→ Task to carry out
Omit the images and output every line of the data below exactly.
-=-=-=-=-
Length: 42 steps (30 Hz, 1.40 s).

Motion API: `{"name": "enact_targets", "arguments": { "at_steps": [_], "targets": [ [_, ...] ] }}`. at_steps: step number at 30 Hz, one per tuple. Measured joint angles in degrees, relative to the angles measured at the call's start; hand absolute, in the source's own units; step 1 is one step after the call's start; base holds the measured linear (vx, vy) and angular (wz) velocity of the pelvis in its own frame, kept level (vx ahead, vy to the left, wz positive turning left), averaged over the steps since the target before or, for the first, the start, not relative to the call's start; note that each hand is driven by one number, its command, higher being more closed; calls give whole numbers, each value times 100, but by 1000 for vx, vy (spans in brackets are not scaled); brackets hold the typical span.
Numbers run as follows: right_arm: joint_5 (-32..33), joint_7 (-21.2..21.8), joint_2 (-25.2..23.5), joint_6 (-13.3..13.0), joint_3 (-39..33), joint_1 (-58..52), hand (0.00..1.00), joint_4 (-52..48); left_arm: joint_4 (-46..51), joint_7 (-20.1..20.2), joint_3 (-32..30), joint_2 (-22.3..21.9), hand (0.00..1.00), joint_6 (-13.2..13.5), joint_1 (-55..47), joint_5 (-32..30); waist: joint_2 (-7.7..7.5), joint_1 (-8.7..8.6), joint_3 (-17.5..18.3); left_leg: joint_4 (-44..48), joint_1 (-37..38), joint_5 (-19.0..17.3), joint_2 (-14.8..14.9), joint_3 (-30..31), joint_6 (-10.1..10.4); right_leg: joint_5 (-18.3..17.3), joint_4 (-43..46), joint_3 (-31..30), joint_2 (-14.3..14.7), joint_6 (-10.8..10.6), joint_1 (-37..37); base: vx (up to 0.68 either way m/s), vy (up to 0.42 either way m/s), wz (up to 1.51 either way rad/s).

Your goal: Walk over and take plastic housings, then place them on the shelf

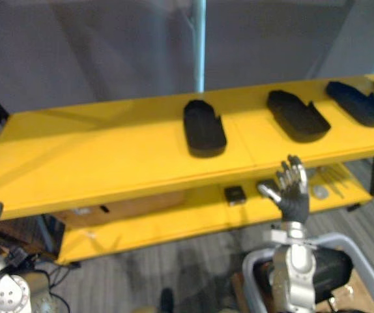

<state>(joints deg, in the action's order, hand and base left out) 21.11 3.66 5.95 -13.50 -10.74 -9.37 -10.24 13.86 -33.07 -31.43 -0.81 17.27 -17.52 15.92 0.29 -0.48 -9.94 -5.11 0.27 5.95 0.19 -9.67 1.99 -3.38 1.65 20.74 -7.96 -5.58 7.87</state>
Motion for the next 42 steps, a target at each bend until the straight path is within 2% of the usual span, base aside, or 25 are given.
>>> {"name": "enact_targets", "arguments": {
  "at_steps": [4,6,9,11,12,16,18,21,26,31,33,35,38,42],
  "targets": [
    [-68,7,-22,80,54,-157,0,-147,-466,-40,-227,11,0,62,-23,-125,-50,49,93,1,-100,10,18,-198,-13,15,-145,-23,-8,-21,-8,68,26,15],
    [-132,52,-38,115,133,-199,0,-133,-610,2,-238,23,0,76,-35,-138,-121,107,187,2,-148,30,-2,-185,-34,53,-120,-25,-18,-21,-65,118,16,7],
    [-171,264,-32,116,141,-127,0,-21,-966,348,-215,32,0,21,-17,-148,-185,121,225,4,-156,75,-14,-177,-94,84,-87,-24,-30,-43,-68,109,2,5],
    [-171,404,0,116,147,-63,0,107,-1417,700,-134,53,0,-143,36,-259,-178,110,227,5,-133,75,0,-176,-94,60,-47,-34,-29,-2,-67,66,-2,-1],
    [-171,427,22,116,159,-44,100,145,-1573,789,-95,63,0,-173,40,-261,-172,106,230,4,-126,76,5,-177,-94,51,-32,-37,-26,13,-69,0,0,0],
    [-171,682,279,136,387,123,100,279,-3089,1473,395,241,0,-519,34,-224,-89,79,224,0,-67,79,44,-193,-82,8,40,-79,-7,57,-75,-29,-4,-7],
    [-180,774,428,151,609,330,100,419,-3921,1827,689,280,0,-578,2,-83,-50,49,204,0,-33,32,75,-224,-54,-63,107,-137,-1,98,-95,-94,15,-11],
    [-248,852,577,232,865,575,100,550,-4741,2104,932,296,0,-583,-42,370,6,82,197,1,-34,31,114,-350,-50,-81,125,-267,18,71,-190,-75,23,-20],
    [-315,979,578,261,1152,770,100,906,-5403,2333,970,315,0,-570,-88,663,74,119,165,2,-40,29,93,-369,-52,-105,140,-284,-4,35,-184,1,15,0],
    [-472,943,577,263,1440,1214,100,1075,-5894,2494,1083,460,0,-623,-43,675,123,148,83,11,-40,-11,58,-347,-69,-174,284,-299,-66,17,-238,67,16,1],
    [-522,841,607,263,1430,1485,100,1142,-6068,2526,1239,519,0,-663,5,680,161,157,-1,39,-63,39,48,-337,-68,-207,539,-326,-104,12,-378,98,2,2],
    [-629,729,700,264,1424,1843,100,1148,-6276,2535,1299,519,0,-758,215,884,165,145,-239,283,-216,9,38,-277,-102,-342,819,-326,-165,29,-509,44,-9,15],
    [-743,612,777,263,1423,2214,100,1156,-6436,2603,1536,513,0,-764,350,964,212,142,-488,369,-246,-16,33,-206,-93,-505,1095,-319,-216,34,-594,-9,-18,11],
    [-852,501,807,263,1424,2358,100,1156,-6468,2663,1672,506,0,-765,374,1054,289,139,-600,349,-245,-14,14,-187,-86,-695,1369,-313,-282,43,-724,-16,-16,4]
  ]
}}
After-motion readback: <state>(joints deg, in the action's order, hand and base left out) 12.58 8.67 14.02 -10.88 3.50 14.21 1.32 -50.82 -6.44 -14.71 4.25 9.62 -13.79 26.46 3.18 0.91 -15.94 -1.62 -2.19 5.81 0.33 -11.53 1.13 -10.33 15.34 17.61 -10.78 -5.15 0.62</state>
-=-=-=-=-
→ Exercise answer
Length: 42 steps (30 Hz, 1.40 s).

Motion API: `{"name": "enact_targets", "arguments": { "at_steps": [_], "targets": [ [_, ...] ] }}`. at_steps: step number at 30 Hz, one per tuple. Measured joint angles in degrees, relative to the angles measured at the call's start; hand absolute, in the source's own units; step 1 is one step after the call's start; base holds the measured linear (vx, vy) and angular (wz) velocity of the pelvis in its own frame, kept level (vx ahead, vy to the left, wz positive turning left), averaged over the steps since the target before or, for the first, the start, not relative to the call's start; note that each hand is driven by one number, its command, higher being more closed; calls give whole numbers, each value times 100, but by 1000 for vx, vy (spans in brackets are not scaled); brackets hold the typical span.
Numbers run as follows: right_arm: joint_5 (-32..33), joint_7 (-21.2..21.8), joint_2 (-25.2..23.5), joint_6 (-13.3..13.0), joint_3 (-39..33), joint_1 (-58..52), hand (0.00..1.00), joint_4 (-52..48); left_arm: joint_4 (-46..51), joint_7 (-20.1..20.2), joint_3 (-32..30), joint_2 (-22.3..21.9), hand (0.00..1.00), joint_6 (-13.2..13.5), joint_1 (-55..47), joint_5 (-32..30); waist: joint_2 (-7.7..7.5), joint_1 (-8.7..8.6), joint_3 (-17.5..18.3); left_leg: joint_4 (-44..48), joint_1 (-37..38), joint_5 (-19.0..17.3), joint_2 (-14.8..14.9), joint_3 (-30..31), joint_6 (-10.1..10.4); right_leg: joint_5 (-18.3..17.3), joint_4 (-43..46), joint_3 (-31..30), joint_2 (-14.3..14.7), joint_6 (-10.8..10.6), joint_1 (-37..37); base: vx (up to 0.68 either way m/s), vy (up to 0.42 either way m/s), wz (up to 1.51 either way rad/s).

Your goal: Walk over and take plastic housings, then place them on the shelf


<state>(joints deg, in the action's order, hand and base left out) 21.11 3.66 5.95 -13.50 -10.74 -9.37 -10.24 13.86 -33.07 -31.43 -0.81 17.27 -17.52 15.92 0.29 -0.48 -9.94 -5.11 0.27 5.95 0.19 -9.67 1.99 -3.38 1.65 20.74 -7.96 -5.58 7.87</state>
Motion for the next 42 steps, a target at each bend until the straight path is within 2% of the usual span, base aside, or 25 are given.
>>> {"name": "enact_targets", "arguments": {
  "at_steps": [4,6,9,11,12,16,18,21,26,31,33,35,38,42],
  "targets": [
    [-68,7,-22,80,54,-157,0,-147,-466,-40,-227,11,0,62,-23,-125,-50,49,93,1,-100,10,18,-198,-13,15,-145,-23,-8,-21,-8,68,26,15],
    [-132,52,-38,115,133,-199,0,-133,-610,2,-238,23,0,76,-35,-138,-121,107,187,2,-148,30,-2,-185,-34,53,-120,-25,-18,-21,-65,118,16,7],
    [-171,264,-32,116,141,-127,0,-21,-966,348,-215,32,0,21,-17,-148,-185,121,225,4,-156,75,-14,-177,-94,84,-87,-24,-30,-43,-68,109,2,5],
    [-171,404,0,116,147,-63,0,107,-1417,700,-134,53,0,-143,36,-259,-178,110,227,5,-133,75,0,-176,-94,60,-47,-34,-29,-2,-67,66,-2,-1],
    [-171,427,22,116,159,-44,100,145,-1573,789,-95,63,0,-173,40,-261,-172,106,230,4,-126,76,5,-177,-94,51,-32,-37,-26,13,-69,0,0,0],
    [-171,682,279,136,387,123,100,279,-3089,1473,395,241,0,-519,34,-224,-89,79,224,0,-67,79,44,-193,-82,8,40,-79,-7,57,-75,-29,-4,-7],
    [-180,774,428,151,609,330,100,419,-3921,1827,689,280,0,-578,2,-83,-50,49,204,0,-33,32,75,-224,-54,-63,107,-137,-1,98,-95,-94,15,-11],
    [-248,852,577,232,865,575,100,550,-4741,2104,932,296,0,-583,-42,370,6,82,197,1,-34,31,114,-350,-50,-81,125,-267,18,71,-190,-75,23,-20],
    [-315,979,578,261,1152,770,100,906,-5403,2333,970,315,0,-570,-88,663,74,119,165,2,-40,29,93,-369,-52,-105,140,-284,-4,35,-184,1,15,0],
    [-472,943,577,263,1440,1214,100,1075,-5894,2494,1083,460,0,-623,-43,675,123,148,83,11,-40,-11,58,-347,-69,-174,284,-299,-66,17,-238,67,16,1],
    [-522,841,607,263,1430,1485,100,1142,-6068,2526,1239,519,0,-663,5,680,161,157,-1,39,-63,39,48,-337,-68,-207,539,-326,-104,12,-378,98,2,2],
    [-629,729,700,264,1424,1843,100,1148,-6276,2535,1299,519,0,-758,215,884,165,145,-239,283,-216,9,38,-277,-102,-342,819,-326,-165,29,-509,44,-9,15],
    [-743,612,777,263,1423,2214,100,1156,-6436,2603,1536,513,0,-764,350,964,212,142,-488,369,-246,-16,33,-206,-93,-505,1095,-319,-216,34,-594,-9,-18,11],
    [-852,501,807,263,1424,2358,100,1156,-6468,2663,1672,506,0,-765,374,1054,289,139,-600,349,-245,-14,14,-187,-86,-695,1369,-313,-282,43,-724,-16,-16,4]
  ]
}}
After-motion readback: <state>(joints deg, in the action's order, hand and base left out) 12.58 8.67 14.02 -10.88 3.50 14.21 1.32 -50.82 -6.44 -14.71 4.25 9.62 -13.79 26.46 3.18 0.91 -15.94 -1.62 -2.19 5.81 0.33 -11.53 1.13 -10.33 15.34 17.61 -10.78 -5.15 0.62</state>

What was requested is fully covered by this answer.